[TASK INPUTS]:
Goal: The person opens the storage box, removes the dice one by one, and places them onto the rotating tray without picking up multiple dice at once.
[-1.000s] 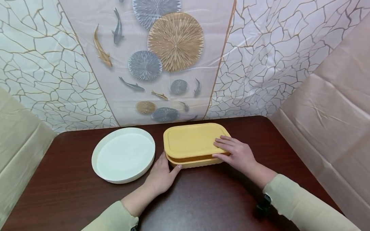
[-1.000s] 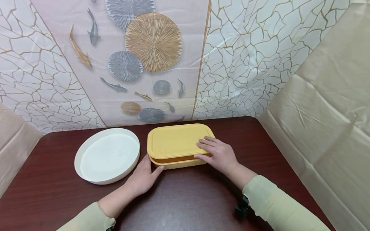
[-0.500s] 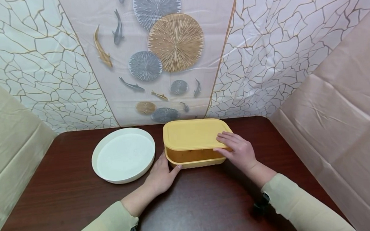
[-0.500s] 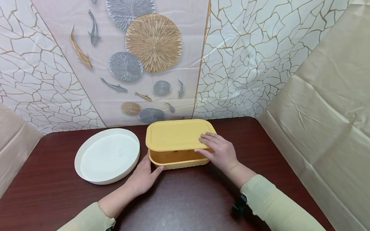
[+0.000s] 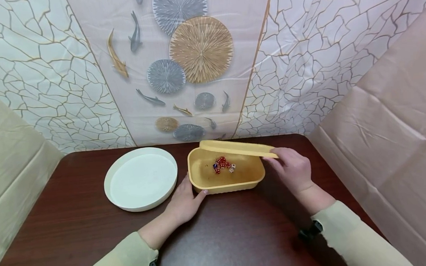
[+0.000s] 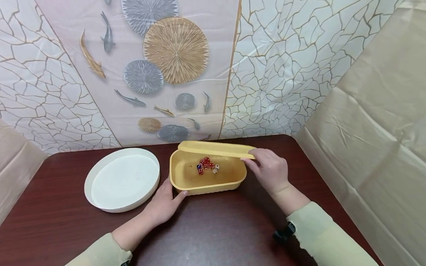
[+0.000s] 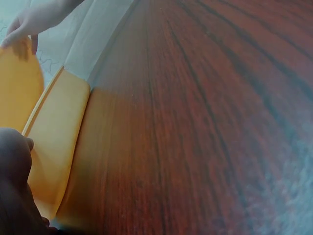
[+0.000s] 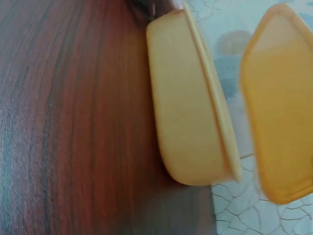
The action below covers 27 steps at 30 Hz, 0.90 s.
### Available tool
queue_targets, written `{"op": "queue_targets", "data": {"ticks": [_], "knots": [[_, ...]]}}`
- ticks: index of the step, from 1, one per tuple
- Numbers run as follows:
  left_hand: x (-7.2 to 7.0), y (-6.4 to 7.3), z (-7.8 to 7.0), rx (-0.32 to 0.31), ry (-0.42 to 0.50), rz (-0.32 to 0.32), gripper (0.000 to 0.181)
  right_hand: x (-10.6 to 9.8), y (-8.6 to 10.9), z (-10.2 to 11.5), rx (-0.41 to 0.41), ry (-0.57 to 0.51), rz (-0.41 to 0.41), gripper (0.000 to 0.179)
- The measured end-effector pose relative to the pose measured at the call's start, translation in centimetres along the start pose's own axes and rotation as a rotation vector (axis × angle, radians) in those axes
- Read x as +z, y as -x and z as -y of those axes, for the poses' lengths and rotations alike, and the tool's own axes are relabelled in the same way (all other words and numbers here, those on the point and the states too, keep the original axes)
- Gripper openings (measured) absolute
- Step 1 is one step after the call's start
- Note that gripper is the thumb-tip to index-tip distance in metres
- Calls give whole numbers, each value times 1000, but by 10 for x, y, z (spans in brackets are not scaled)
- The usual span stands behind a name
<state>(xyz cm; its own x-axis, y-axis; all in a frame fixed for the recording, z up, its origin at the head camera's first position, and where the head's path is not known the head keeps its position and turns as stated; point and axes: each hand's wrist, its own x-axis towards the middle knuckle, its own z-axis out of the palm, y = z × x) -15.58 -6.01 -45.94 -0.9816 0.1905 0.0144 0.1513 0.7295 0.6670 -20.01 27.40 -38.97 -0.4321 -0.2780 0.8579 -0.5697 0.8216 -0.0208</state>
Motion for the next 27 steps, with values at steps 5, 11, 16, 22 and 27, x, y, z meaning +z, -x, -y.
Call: {"op": "queue_targets", "data": {"ticks": [5,11,16,22,27], "knots": [[1,0,1,-4,3,9,88,-16,1,0,98,61,29,53],[0,0,0,-19,-2,20,89,-33,1,-1,236,66,53,14],[1,0,1,-15,-8,11,88,-45,3,-2,363,50,55,9],[1,0,0,-12,-5,11,87,-56,8,-9,423,36,7,12],[2,0,0,-14,-5,10,87,-67,13,-17,472,-20,-19,26]]}}
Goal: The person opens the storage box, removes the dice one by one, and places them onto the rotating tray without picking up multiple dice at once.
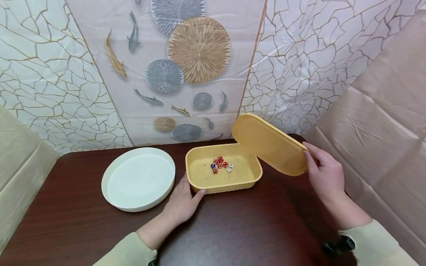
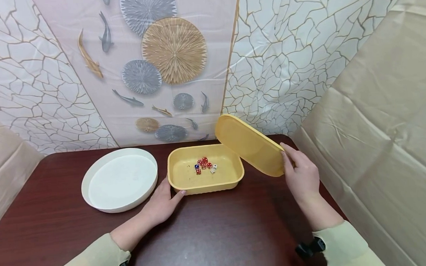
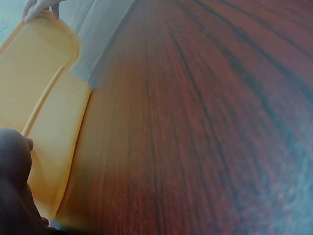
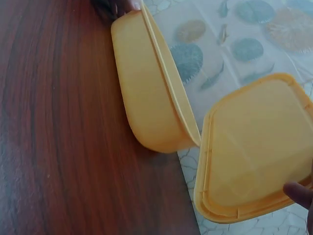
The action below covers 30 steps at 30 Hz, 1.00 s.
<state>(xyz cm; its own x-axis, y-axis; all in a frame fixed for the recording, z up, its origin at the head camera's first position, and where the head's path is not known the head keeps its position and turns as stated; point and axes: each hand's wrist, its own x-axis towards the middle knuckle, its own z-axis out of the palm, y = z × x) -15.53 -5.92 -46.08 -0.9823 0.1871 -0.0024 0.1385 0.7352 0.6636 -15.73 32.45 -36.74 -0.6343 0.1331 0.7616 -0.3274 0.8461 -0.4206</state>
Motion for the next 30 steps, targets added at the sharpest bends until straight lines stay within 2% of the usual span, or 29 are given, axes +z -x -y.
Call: {"op": "queue_targets", "data": {"ticks": [7,11,15,17,22,30], "knots": [[0,0,-1,-4,3,-1,88,-17,7,-17,170,-9,35,35],[0,0,-1,-16,2,2,88,-26,12,-26,340,-70,116,36],[1,-1,0,-18,2,-3,88,-35,16,-39,517,-230,214,42],[1,-1,1,-17,-3,-1,88,-39,18,-46,610,-382,243,45],[0,-1,1,-36,2,26,90,-44,26,-64,816,-705,237,51],[0,0,1,-29,12,26,90,-45,42,-88,992,-901,281,60]]}}
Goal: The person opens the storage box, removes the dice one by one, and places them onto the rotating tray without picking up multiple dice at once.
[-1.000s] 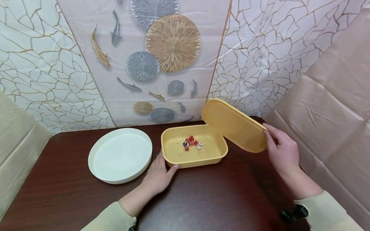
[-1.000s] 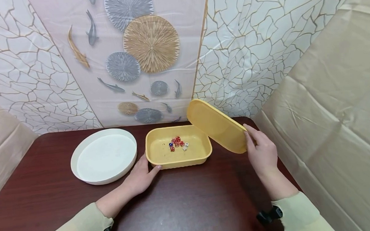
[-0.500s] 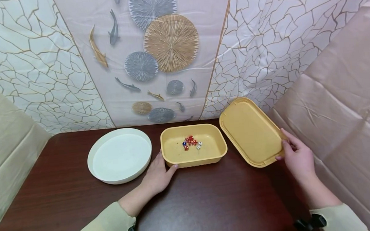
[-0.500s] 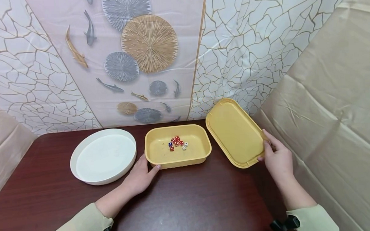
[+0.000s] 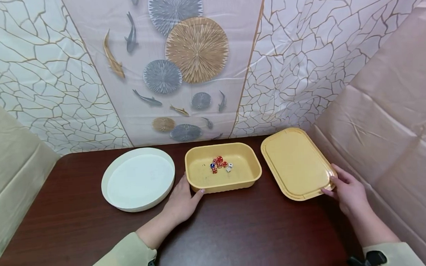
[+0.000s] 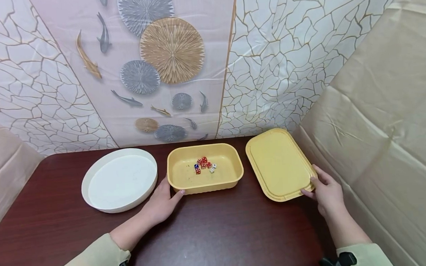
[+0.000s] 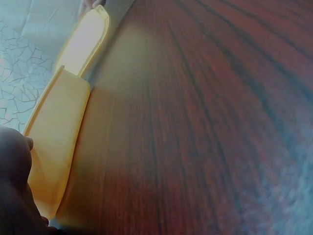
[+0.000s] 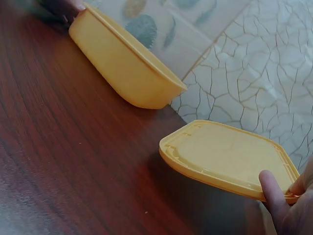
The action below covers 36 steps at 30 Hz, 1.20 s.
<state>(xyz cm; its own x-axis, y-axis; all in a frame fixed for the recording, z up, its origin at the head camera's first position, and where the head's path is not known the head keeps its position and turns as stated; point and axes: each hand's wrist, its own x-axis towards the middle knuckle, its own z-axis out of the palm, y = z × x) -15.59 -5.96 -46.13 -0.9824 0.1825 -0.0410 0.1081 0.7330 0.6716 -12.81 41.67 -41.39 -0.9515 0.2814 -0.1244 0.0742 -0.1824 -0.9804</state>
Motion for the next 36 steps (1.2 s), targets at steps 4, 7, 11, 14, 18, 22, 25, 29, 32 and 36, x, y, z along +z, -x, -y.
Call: {"op": "queue_targets", "data": {"ticks": [4,7,11,14,18,22,25,29,32,36], "knots": [[0,0,0,4,1,0,90,-8,0,-11,66,-102,17,53],[0,-1,-1,6,2,4,89,-11,-1,-16,123,-144,9,52],[0,-1,-1,5,1,10,89,-12,-4,-17,205,-102,-2,68],[1,-1,-1,2,-4,11,90,-11,-7,-17,240,-60,2,79],[1,-1,-1,-2,-4,9,90,-8,-12,-17,244,-30,6,82],[1,-1,-1,-9,2,4,89,-2,-15,-16,223,24,0,82],[1,-1,-1,-9,3,1,89,2,-17,-16,206,87,-10,82],[1,-1,-1,-7,2,3,89,5,-17,-18,187,280,1,81],[0,-1,-1,-9,-2,5,89,5,-18,-20,162,479,35,79],[0,-1,-2,-9,-8,5,90,4,-20,-23,131,662,62,77]]}}
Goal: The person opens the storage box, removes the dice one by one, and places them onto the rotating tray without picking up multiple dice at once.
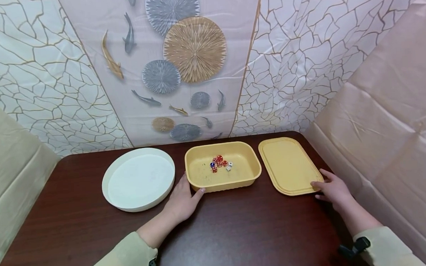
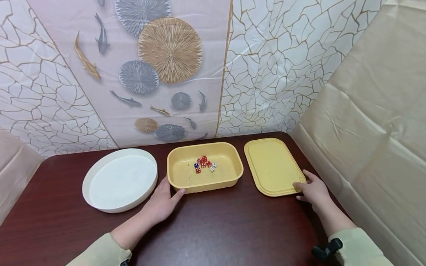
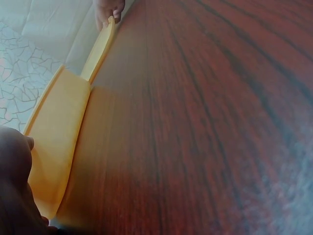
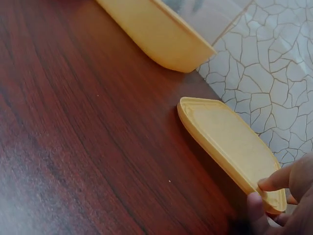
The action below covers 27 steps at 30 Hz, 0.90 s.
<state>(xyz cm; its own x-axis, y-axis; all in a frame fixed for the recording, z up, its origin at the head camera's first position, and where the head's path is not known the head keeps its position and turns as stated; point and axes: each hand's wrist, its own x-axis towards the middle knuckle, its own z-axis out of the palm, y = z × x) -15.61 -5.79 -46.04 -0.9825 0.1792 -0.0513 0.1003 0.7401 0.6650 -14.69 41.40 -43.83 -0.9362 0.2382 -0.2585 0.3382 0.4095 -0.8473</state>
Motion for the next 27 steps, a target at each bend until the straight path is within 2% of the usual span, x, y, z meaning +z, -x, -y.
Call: {"op": "queue_targets", "data": {"ticks": [11,18,24,27], "knots": [[-1,2,1,1,4,4,89,-2,-8,0,-33,183,5,77],[-1,3,0,2,8,-2,90,0,-7,-1,-85,378,-26,77],[-1,5,2,-4,12,-17,93,3,-4,2,-101,422,-47,72],[-2,5,2,-22,27,-18,96,4,0,5,-155,459,-80,67]]}}
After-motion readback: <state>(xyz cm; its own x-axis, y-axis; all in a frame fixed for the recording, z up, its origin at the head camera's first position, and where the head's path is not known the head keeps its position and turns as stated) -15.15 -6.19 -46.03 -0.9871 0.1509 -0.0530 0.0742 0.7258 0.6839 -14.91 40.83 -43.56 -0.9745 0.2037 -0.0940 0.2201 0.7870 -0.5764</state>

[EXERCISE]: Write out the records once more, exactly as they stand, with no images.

[SOLUTION FOR THIS EXERCISE]:
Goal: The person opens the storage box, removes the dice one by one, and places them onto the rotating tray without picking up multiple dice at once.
[-1.000s] 
[-1.000s] 
[-0.500s] 
[-0.500s] 
[+0.000s] 
[+0.000s] 
[+0.000s] 
[+0.000s] 
The action below covers 27 steps at 30 Hz, 0.90 s.
### Available tool
queue_targets, written `{"op": "queue_targets", "data": {"ticks": [_], "knots": [[_, ...]]}}`
- ticks: index of the step, from 1, one per tuple
- Numbers run as follows:
  left_hand: x (-7.2 to 7.0), y (-6.4 to 7.3), z (-7.8 to 7.0), rx (-0.32 to 0.31), ry (-0.42 to 0.50), rz (-0.32 to 0.32), gripper (0.000 to 0.181)
  right_hand: x (-10.6 to 9.8), y (-8.6 to 10.9), z (-10.2 to 11.5), rx (-0.41 to 0.41), ry (-0.57 to 0.51), rz (-0.41 to 0.41), gripper (0.000 to 0.179)
- The measured end-effector pose relative to the pose measured at the call's start, translation in centimetres along the start pose's own axes and rotation as a rotation vector (axis × angle, radians) in those axes
- Read x as +z, y as -x and z as -y of those axes, for the poses' lengths and rotations alike, and the tool's own axes are relabelled in the same way (all other words and numbers here, those on the point and the states too, keep the original axes)
- Gripper openings (measured) absolute
- Step 1 is one step after the call's start
- Note that gripper is the thumb-tip to index-tip distance in metres
- Calls give whole numbers, each value times 1000, but by 10 for x, y, z (spans in brackets are not scaled)
- The usual span stands behind a name
<state>(xyz cm; its own x-axis, y-axis; all in a frame fixed for the recording, z up, its origin at the head camera's first position, and where the head's path is not known the head keeps its position and turns as stated; point and axes: each hand's wrist, its own x-axis towards the middle knuckle, its own z-axis out of the palm, y = z × x) -15.58 -6.01 -45.94 -0.9816 0.1905 0.0144 0.1513 0.7295 0.6670 -20.01 27.40 -38.97 -0.4321 -0.2780 0.8579 -0.5697 0.8216 -0.0208</state>
Motion for the next 27 steps, with values at steps 5, 11, 16, 22 and 27, x, y, z meaning +z, -x, -y.
Call: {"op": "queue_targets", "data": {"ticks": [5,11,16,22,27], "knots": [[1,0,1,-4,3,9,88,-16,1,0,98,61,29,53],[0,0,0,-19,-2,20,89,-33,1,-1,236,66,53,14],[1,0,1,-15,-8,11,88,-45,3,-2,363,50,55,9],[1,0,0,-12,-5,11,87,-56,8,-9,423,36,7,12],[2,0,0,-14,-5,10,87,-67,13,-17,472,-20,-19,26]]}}
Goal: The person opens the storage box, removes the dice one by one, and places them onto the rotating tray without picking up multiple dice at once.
The action below covers 30 steps at 30 Hz, 1.00 s.
<state>(xyz cm; its own x-axis, y-axis; all in a frame fixed for the recording, z up, its origin at the head camera's first position, and where the head's path is not known the head keeps its position and turns as stated; point and axes: each hand's wrist, its own x-axis towards the middle knuckle, its own z-axis out of the palm, y = z × x) -15.53 -5.92 -46.08 -0.9823 0.1871 -0.0024 0.1385 0.7352 0.6636 -15.73 32.45 -36.74 -0.6343 0.1331 0.7616 -0.3274 0.8461 -0.4206</state>
Motion for the next 30 steps, targets added at the sharpest bends until straight lines stay within 2% of the usual span, or 29 are given, axes +z -x -y.
Call: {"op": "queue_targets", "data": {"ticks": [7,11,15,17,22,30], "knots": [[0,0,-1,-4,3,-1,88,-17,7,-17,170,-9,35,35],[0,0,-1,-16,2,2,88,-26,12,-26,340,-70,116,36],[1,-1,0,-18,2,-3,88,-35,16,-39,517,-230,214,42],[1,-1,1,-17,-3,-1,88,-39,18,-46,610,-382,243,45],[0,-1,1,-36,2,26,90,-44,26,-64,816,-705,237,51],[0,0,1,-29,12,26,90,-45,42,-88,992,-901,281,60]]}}
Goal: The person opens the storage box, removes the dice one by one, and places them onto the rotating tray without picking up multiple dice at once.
[-1.000s] 
[-1.000s] 
[-0.500s] 
[-0.500s] 
[+0.000s] 
[+0.000s] 
[+0.000s] 
[+0.000s] 
The action below covers 36 steps at 30 Hz, 1.20 s.
<state>(xyz cm; its own x-axis, y-axis; all in a frame fixed for the recording, z up, its origin at the head camera's first position, and where the head's path is not known the head keeps its position and turns as stated; point and axes: each hand's wrist, its own x-axis towards the middle knuckle, its own z-axis out of the palm, y = z × x) -15.59 -5.96 -46.13 -0.9824 0.1825 -0.0410 0.1081 0.7330 0.6716 -12.81 41.67 -41.39 -0.9515 0.2814 -0.1244 0.0742 -0.1824 -0.9804</state>
Motion for the next 36 steps (1.2 s), targets at steps 4, 7, 11, 14, 18, 22, 25, 29, 32 and 36, x, y, z along +z, -x, -y.
Call: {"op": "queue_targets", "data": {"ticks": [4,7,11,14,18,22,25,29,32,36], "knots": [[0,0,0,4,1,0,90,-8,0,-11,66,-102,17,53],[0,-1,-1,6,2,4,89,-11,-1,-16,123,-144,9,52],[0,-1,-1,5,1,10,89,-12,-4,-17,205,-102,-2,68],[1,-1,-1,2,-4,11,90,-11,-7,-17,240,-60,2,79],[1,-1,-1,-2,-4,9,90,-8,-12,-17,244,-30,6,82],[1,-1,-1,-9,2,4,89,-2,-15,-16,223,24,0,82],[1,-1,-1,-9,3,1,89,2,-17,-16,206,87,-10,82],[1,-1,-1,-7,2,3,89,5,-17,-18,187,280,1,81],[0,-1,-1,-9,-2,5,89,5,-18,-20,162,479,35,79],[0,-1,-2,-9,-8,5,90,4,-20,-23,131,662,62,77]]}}
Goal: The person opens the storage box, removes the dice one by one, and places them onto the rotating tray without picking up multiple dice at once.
The action below covers 27 steps at 30 Hz, 0.90 s.
<state>(xyz cm; its own x-axis, y-axis; all in a frame fixed for the recording, z up, its origin at the head camera's first position, and where the head's path is not known the head keeps its position and turns as stated; point and axes: each hand's wrist, its own x-axis towards the middle knuckle, its own z-axis out of the palm, y = z × x) -15.61 -5.79 -46.04 -0.9825 0.1792 -0.0513 0.1003 0.7401 0.6650 -14.69 41.40 -43.83 -0.9362 0.2382 -0.2585 0.3382 0.4095 -0.8473</state>
Motion for the next 27 steps, a target at each bend until the straight path is within 2% of the usual span, x, y, z meaning +z, -x, -y.
Call: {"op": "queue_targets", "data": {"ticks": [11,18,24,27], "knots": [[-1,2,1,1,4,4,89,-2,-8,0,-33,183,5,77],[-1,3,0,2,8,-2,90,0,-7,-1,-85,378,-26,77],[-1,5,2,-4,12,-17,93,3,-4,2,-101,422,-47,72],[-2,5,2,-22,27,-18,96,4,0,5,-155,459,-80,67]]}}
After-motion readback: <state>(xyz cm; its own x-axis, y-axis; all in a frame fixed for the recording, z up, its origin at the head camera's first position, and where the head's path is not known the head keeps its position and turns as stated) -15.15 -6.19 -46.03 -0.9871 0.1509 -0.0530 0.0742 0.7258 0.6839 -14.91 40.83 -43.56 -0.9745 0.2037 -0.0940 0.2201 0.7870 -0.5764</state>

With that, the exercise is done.